§ EXERCISE AIM: Please retype the records below exactly as they stand.

§ Dataset excerpts:

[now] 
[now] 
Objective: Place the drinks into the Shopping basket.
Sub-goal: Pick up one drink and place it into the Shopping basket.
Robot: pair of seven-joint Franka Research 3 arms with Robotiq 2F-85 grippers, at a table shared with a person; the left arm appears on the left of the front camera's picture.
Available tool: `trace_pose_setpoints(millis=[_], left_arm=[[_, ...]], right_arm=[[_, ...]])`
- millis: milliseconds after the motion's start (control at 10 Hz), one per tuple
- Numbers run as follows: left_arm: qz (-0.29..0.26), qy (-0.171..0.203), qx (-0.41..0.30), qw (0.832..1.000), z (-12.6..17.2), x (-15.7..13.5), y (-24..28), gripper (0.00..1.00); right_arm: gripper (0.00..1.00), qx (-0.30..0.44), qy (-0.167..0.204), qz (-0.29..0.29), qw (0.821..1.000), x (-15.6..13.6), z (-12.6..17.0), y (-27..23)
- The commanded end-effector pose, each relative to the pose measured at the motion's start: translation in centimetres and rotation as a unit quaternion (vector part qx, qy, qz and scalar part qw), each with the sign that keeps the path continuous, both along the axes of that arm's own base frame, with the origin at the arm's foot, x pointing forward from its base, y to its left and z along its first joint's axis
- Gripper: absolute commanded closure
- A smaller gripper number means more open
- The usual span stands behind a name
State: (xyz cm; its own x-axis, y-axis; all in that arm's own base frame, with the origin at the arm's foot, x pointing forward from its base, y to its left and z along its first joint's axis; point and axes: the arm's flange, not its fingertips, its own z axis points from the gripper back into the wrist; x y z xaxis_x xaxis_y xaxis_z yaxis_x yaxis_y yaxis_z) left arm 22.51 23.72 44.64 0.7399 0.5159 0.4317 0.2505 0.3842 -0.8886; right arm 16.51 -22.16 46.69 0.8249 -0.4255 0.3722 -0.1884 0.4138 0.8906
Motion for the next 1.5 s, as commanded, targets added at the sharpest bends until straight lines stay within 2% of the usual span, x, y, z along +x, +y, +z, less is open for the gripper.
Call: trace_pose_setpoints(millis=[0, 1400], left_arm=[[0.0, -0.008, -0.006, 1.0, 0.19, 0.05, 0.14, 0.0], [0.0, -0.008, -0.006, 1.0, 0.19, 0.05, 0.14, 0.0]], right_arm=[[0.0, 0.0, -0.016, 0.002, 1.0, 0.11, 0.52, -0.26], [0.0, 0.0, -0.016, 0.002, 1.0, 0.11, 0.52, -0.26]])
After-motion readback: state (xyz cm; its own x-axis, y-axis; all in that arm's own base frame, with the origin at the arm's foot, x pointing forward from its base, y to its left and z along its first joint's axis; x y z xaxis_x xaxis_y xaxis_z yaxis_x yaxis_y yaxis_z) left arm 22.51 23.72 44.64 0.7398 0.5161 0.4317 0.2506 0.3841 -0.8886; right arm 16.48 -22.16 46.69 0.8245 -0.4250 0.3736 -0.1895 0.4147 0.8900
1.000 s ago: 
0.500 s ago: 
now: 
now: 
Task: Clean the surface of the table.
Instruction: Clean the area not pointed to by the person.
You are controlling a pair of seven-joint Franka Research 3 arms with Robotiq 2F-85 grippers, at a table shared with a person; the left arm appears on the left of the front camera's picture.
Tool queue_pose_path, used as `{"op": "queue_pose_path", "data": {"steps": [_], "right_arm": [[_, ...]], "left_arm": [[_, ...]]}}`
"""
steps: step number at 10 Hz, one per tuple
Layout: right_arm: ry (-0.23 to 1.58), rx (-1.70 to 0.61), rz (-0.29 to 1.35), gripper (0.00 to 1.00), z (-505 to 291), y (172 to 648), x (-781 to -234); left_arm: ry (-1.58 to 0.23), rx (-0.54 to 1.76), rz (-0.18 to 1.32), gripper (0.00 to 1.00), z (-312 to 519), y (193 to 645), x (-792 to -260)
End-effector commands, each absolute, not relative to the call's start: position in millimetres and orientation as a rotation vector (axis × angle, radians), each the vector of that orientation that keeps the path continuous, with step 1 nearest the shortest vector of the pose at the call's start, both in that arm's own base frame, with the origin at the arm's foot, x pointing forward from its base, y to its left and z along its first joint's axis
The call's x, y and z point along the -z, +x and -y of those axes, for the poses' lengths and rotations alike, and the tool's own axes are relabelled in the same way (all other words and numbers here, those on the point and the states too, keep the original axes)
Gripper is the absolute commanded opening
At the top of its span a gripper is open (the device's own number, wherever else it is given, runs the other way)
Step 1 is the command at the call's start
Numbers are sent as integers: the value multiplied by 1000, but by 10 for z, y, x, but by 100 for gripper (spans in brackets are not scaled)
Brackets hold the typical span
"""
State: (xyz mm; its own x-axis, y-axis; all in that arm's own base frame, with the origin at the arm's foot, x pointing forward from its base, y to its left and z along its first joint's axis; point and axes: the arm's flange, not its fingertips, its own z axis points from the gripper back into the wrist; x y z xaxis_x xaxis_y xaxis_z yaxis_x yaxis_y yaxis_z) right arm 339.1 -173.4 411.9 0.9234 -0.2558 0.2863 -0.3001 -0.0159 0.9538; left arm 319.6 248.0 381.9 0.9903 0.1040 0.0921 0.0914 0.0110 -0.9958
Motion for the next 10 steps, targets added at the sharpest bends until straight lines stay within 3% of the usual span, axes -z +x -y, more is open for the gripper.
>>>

§ YOUR RESPONSE:
[now] 
[now] 
Objective: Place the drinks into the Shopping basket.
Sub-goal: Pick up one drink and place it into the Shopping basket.
Robot: pair of seven-joint Franka Research 3 arms with Robotiq 2F-85 grippers, at a table shared with a person; the left arm appears on the left of the front camera's picture.
Available tool: `trace_pose_setpoints(millis=[_], left_arm=[[_, ...]], right_arm=[[_, ...]])`
- millis: milliseconds after the motion's start (control at 10 Hz), one per tuple
- Numbers run as follows: left_arm: qz (-0.29..0.26), qy (-0.171..0.203), qx (-0.41..0.30), qw (0.832..1.000), z (-12.6..17.2), x (-15.7..13.5), y (-24..28), gripper (0.00..1.00); right_arm: gripper (0.00..1.00), qx (-0.30..0.44), qy (-0.167..0.204), qz (-0.29..0.29), qw (0.821..1.000), x (-15.6..13.6), z (-12.6..17.0), y (-27..23)
- The commanded end-effector pose, each relative to the pose measured at the motion's start: translation in centimetres and rotation as a unit quaternion (vector part qx, qy, qz and scalar part qw), each with the sign that keeps the path continuous, both along the axes of that arm's own base frame, with the origin at the arm's foot, x pointing forward from its base, y to its left and z along its first joint's axis
- Gripper: absolute commanded closure
- A smaller gripper number means more open
- The usual span stands behind a name
State: (xyz cm; its own x-axis, y-axis; all in that arm's own base frame, with the origin at the arm's foot, x pointing forward from its base, y to its left and z along its first joint's axis; point and axes: the arm's flange, not its fingertips, its own z axis points from the gripper back into the wrist; x y z xaxis_x xaxis_y xaxis_z yaxis_x yaxis_y yaxis_z) left arm 22.51 23.72 44.64 0.7399 0.5159 0.4317 0.2505 0.3842 -0.8886; right arm 16.51 -22.16 46.69 0.8249 -0.4255 0.3722 -0.1884 0.4138 0.8906
Motion for the next 1.5 s, as commanded, targets added at the sharpest bends until straight lines stay within 2% of the usual span, x, y, z along +x, +y, +z, less is open for the gripper.
Call: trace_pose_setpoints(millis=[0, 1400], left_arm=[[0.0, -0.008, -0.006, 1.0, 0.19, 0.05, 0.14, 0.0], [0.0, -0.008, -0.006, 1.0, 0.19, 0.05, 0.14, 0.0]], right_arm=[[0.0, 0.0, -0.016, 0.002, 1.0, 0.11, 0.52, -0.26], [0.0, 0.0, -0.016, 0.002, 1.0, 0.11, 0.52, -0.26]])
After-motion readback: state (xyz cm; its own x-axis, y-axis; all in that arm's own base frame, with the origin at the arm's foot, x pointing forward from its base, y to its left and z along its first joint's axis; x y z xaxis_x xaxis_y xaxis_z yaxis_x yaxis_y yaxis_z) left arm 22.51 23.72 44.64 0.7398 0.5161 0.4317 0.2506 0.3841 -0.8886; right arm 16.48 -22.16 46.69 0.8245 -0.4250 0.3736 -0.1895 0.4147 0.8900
1.000 s ago: 
0.500 s ago: 
now: 
now: 
Task: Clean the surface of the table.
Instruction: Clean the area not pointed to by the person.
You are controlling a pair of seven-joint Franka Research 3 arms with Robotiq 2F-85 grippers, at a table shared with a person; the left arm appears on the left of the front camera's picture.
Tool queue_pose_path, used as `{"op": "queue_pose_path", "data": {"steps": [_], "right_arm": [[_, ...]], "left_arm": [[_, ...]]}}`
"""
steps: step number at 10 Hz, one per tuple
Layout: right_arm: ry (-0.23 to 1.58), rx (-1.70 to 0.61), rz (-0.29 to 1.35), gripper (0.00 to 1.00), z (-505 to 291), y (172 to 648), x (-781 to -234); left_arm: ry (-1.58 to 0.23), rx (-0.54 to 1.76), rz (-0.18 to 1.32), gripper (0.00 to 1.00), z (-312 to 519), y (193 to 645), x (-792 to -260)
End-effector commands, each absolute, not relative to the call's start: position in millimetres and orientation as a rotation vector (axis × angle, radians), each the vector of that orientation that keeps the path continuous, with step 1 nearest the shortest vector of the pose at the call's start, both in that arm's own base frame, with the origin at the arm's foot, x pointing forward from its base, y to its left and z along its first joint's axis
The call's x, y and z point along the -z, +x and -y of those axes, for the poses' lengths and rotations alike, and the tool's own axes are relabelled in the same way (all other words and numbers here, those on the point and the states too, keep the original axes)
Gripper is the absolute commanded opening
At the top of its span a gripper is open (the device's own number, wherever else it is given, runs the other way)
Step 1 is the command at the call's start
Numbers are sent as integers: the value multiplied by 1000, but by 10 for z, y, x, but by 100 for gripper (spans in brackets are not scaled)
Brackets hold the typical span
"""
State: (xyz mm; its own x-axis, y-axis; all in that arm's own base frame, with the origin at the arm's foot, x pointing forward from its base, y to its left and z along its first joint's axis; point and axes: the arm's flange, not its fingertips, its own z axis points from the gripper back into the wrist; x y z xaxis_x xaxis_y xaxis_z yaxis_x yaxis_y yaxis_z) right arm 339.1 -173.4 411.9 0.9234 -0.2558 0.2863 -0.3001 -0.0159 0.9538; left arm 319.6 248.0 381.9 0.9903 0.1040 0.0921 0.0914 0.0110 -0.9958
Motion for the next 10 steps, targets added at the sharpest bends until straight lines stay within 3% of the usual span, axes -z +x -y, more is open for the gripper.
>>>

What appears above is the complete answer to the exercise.